_Task brief_. The lines to repeat are those below from the one containing "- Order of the" down to the one containing "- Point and", both included; reproduce them exactly and nothing else.

_Provided data_.

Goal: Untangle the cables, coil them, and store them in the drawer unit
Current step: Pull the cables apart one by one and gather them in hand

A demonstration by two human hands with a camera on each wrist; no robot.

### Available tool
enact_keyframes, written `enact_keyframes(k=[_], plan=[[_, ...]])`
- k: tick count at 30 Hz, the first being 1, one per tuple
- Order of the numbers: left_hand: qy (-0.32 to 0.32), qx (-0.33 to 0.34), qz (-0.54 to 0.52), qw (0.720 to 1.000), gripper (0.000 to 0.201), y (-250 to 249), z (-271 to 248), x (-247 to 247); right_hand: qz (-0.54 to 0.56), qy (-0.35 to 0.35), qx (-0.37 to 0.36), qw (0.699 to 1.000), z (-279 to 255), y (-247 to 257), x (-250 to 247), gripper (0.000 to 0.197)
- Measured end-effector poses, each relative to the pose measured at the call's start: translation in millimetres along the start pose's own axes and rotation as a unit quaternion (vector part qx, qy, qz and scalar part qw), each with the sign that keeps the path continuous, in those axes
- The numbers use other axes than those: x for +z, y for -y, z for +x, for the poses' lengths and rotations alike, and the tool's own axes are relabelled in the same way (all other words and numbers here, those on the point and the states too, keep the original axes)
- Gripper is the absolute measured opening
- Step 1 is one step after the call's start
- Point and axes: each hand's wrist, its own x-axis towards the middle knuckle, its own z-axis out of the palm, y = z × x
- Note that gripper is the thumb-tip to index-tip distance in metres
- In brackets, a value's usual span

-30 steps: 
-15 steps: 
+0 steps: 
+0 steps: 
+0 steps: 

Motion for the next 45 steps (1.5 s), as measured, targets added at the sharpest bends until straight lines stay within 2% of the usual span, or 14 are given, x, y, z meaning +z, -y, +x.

_Exercise output_.
- Order of the numbers: left_hand: qy (-0.32 to 0.32), qx (-0.33 to 0.34), qz (-0.54 to 0.52), qw (0.720 to 1.000), gripper (0.000 to 0.201), y (-250 to 249), z (-271 to 248), x (-247 to 247); right_hand: qz (-0.54 to 0.56), qy (-0.35 to 0.35), qx (-0.37 to 0.36), qw (0.699 to 1.000), z (-279 to 255), y (-247 to 257), x (-250 to 247), gripper (0.000 to 0.197)
- Measured end-effector poses, each relative to the pose measured at the call's start: translation in millimetres along the start pose's own axes and rotation as a unit quaternion (vector part qx, qy, qz and scalar part qw), each with the sign that keeps the path continuous, in those axes
- The numbers use other axes than those: x for +z, y for -y, z for +x, for the poses' lengths and rotations alike, and the tool's own axes are relabelled in the same way (all other words and numbers here, those on the point and the states too, keep the original axes)
- Gripper is the absolute measured opening
- Step 1 is one step after the call's start
- Point and axes: each hand's wrist, its own x-axis towards the middle knuckle, its own z-axis out of the palm, y = z × x

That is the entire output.